Miss Vincent’s attorney in Las Vegas, Keith Galliher, cited the passage of time since the acquaintance. And Miss Vincent’s “press coordinator,” Joel Levy, who is acting as her liaison with the media, protested that public disclosure of a link between Miss Vincent and an accused murderer could have an adverse effect on fund-raising efforts on her behalf.

“I’m trying to do the best I can for Mary, financially, to get money into a trust fund because there’s hardly any money there and and they’ve got a lot of medical bills that are coming up yet,” Levy said.

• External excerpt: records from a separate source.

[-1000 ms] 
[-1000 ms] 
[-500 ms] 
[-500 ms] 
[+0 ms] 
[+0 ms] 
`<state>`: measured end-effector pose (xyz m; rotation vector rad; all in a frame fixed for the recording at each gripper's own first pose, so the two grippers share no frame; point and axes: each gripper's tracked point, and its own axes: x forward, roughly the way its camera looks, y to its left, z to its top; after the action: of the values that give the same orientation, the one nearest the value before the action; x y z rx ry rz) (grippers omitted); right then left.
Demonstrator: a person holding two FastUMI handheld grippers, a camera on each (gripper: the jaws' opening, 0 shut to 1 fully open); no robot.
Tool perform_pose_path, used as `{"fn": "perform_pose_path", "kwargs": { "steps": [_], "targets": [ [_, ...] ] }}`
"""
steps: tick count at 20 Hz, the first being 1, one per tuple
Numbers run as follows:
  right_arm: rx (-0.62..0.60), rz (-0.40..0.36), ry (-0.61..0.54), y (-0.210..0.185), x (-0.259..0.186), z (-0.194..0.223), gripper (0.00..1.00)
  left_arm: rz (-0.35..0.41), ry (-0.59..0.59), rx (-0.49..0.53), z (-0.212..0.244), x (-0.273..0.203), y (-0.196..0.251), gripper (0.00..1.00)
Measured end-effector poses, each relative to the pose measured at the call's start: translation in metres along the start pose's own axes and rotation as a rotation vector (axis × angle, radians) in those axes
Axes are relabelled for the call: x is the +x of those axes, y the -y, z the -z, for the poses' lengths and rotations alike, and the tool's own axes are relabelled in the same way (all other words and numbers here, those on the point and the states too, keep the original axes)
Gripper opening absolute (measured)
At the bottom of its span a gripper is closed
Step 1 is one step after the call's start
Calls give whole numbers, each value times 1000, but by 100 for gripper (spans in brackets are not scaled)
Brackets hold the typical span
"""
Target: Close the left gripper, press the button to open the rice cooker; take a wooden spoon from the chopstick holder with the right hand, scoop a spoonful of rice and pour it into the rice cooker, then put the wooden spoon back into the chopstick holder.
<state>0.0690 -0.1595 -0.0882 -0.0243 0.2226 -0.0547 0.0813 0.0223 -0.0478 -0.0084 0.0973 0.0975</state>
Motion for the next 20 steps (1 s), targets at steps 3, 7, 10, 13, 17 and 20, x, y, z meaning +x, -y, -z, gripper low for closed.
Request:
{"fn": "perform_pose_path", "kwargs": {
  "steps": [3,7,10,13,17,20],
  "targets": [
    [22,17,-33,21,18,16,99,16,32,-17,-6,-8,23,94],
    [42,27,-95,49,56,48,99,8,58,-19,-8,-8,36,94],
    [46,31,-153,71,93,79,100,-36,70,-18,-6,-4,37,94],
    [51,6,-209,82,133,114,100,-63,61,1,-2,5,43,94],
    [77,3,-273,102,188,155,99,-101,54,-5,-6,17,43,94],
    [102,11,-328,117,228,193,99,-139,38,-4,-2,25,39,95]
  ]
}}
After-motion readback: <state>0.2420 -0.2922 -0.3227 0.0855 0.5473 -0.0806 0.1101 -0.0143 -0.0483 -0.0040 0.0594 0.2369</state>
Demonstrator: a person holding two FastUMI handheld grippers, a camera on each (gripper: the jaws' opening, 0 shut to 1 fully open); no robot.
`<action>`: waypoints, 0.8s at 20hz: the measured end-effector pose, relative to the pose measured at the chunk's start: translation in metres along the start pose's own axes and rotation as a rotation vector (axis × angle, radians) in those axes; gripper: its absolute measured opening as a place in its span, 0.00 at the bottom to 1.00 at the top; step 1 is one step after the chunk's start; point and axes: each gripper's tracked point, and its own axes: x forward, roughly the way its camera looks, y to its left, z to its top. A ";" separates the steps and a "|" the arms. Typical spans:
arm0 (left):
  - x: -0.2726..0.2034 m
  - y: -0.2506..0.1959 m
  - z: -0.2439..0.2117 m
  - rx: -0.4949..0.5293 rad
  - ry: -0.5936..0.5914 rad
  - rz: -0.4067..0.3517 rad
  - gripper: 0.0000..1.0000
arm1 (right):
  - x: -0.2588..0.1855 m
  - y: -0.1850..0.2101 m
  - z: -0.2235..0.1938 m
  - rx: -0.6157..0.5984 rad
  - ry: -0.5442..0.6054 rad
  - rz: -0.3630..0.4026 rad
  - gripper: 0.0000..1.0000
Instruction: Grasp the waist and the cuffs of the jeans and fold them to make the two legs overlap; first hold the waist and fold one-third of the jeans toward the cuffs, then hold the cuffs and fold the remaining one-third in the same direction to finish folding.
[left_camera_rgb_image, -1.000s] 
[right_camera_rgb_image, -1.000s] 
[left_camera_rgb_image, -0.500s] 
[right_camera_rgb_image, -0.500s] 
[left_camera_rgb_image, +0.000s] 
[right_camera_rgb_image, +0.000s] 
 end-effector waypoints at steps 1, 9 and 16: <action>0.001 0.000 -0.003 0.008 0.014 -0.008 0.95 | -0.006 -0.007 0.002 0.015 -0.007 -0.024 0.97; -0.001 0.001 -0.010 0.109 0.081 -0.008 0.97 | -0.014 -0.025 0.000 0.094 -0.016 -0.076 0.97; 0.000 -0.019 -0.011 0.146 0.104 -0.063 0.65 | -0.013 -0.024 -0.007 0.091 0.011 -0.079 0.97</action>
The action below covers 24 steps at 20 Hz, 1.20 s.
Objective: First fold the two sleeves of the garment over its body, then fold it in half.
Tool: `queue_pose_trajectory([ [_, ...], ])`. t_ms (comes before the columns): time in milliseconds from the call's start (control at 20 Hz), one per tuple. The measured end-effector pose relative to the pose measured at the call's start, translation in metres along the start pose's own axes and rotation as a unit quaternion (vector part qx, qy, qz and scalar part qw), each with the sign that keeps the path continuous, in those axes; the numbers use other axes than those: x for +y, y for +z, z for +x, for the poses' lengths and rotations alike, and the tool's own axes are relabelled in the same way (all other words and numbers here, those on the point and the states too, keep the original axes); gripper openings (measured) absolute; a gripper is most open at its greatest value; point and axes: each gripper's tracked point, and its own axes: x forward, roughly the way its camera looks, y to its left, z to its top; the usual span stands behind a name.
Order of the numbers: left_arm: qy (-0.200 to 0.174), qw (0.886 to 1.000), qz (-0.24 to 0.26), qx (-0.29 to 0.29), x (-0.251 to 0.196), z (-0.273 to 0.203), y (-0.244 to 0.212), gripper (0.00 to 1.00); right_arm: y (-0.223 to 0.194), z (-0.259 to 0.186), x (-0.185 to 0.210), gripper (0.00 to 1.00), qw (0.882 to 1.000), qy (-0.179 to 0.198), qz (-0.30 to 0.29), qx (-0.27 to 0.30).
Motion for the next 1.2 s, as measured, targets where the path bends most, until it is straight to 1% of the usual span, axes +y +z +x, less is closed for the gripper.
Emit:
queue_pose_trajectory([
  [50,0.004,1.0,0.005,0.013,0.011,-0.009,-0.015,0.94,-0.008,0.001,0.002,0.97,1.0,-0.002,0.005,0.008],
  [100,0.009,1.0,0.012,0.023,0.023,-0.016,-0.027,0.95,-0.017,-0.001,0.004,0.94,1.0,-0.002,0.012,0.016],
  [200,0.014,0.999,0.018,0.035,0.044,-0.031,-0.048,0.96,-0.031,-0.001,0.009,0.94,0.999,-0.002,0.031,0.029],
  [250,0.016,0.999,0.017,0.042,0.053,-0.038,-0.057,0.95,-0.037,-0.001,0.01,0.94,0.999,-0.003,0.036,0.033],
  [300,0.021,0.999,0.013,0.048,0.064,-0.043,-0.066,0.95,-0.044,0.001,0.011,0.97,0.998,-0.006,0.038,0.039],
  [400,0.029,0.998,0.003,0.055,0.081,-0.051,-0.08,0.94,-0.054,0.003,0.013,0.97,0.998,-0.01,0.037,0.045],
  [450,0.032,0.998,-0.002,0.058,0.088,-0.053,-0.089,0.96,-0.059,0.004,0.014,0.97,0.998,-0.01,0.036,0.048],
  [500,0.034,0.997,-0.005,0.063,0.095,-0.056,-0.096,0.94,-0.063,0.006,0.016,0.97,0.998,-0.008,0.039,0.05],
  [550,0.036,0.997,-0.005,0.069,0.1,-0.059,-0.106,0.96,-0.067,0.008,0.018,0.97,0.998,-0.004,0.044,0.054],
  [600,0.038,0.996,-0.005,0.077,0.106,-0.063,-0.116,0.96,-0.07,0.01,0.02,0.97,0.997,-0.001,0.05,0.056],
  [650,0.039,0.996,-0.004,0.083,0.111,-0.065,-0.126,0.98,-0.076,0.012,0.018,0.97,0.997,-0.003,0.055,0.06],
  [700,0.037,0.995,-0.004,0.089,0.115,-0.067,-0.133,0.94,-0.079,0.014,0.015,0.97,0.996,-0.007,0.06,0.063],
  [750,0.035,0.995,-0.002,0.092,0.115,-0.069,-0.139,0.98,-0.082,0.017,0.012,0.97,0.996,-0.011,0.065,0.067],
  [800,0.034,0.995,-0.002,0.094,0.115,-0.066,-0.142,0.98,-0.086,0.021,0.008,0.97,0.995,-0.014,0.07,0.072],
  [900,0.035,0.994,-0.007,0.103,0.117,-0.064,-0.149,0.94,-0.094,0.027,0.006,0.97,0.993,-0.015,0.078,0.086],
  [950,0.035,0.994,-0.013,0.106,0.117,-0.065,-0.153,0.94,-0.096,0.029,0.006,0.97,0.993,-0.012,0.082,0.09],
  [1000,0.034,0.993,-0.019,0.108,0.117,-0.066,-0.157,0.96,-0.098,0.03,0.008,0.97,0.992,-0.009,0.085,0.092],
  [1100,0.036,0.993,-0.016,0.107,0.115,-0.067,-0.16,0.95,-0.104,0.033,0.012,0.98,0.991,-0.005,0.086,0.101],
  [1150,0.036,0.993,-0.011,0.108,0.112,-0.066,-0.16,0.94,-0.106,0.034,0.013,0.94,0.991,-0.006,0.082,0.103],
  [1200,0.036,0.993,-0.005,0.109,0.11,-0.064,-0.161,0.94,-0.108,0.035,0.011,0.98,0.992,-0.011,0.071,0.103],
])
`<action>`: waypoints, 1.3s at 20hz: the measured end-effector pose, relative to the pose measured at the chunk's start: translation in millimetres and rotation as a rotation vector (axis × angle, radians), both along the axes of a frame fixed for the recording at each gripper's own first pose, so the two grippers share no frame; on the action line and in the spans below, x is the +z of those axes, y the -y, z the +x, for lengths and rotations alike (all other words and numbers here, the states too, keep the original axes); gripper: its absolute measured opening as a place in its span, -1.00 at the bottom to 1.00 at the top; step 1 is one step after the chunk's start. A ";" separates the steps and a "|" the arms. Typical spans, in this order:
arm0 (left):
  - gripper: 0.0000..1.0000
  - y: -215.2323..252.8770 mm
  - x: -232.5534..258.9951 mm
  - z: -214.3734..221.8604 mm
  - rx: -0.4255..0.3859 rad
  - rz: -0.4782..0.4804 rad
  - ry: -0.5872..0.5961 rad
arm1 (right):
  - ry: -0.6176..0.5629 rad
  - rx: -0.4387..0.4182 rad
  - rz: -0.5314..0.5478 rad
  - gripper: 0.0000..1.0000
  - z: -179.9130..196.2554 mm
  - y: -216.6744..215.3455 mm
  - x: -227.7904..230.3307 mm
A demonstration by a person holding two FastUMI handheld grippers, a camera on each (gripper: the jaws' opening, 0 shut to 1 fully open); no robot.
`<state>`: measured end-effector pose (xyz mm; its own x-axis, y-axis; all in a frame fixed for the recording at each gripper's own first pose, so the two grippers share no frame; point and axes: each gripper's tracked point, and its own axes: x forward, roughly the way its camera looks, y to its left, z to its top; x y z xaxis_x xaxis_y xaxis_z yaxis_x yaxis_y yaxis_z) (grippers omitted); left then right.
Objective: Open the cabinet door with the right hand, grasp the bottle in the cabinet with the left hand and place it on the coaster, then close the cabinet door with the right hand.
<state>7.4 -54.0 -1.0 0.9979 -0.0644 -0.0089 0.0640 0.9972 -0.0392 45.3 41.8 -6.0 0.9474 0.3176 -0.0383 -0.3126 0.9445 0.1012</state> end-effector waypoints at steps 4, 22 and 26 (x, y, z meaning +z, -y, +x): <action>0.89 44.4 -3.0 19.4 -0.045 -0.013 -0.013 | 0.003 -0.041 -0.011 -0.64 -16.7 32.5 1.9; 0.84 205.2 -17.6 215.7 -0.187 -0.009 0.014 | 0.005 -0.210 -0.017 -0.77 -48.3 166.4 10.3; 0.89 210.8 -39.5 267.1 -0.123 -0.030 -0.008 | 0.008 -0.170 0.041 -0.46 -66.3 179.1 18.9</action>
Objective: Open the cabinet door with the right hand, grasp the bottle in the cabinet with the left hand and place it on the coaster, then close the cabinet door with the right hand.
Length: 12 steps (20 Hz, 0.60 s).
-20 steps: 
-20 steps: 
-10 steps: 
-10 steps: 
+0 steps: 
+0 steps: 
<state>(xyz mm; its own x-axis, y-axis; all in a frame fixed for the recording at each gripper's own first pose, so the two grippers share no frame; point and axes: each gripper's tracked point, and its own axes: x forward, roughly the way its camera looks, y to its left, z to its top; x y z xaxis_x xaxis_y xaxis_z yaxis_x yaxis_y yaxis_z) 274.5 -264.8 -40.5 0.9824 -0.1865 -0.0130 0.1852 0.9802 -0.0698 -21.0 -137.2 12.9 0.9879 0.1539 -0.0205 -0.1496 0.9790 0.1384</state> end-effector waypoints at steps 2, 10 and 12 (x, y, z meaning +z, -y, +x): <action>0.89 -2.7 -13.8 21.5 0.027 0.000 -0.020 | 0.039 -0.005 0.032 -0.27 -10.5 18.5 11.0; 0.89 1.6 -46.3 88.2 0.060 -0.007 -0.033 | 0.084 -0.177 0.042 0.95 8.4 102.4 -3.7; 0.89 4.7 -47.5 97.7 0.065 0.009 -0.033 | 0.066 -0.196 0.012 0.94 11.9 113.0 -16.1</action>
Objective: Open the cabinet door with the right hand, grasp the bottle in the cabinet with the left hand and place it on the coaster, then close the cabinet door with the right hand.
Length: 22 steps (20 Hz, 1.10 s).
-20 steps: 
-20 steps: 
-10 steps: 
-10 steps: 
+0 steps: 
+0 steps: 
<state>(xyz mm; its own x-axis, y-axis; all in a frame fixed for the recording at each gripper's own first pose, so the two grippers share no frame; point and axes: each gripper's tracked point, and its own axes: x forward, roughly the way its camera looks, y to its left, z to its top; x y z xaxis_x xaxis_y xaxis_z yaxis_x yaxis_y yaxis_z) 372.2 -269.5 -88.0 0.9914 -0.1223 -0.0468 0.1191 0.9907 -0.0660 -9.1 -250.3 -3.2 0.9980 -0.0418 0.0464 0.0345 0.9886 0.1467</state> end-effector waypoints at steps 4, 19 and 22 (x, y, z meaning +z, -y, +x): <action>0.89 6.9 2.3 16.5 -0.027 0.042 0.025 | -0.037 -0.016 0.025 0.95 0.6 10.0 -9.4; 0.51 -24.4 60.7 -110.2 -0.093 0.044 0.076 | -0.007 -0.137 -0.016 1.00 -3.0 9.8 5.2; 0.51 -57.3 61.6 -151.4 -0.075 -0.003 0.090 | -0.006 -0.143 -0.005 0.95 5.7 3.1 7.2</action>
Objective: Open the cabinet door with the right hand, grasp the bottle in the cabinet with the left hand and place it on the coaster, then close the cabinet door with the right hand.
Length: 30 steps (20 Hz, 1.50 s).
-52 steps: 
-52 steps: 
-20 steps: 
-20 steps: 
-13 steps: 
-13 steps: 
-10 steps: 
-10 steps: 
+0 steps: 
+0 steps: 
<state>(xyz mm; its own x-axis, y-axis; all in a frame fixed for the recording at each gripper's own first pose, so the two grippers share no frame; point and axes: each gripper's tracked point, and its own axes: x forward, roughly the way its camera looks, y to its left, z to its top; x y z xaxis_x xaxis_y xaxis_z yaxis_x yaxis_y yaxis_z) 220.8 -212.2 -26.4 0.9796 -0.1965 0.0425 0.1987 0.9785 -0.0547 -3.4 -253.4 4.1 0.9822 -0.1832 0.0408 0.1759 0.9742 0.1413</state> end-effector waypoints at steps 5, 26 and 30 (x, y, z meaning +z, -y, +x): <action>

Levy pointed out that Mary is now in a position “of helping other kids”– she has launched a campaign to discourage hitchhiking — “and she’s going to a school for the handicapped, where she’s doing really well.”

Lawrence Singleton, a 51-year-old merchant seaman from Reno, was convicted in March of attempted murder, rape, mayhem, two counts of forcible oral copulation, sodomy and kidnapping in the crimes against Miss Vincent. The girl, who will be 16 years old next week, was found wandering nude, her arms cut off below the elbows, near Interstate 5 last September.

She recovered and has been fitted with prosthetic arms, the hooks she used to point out her attacker in a San Diego courtroom. After the verdict, Miss Vincent announced that her troubled life as a runaway was behind her. “I’m looking forward to a better life with my family,” she said. “I’m trying to get through to other boys and girls it’s no fun having hands like this.”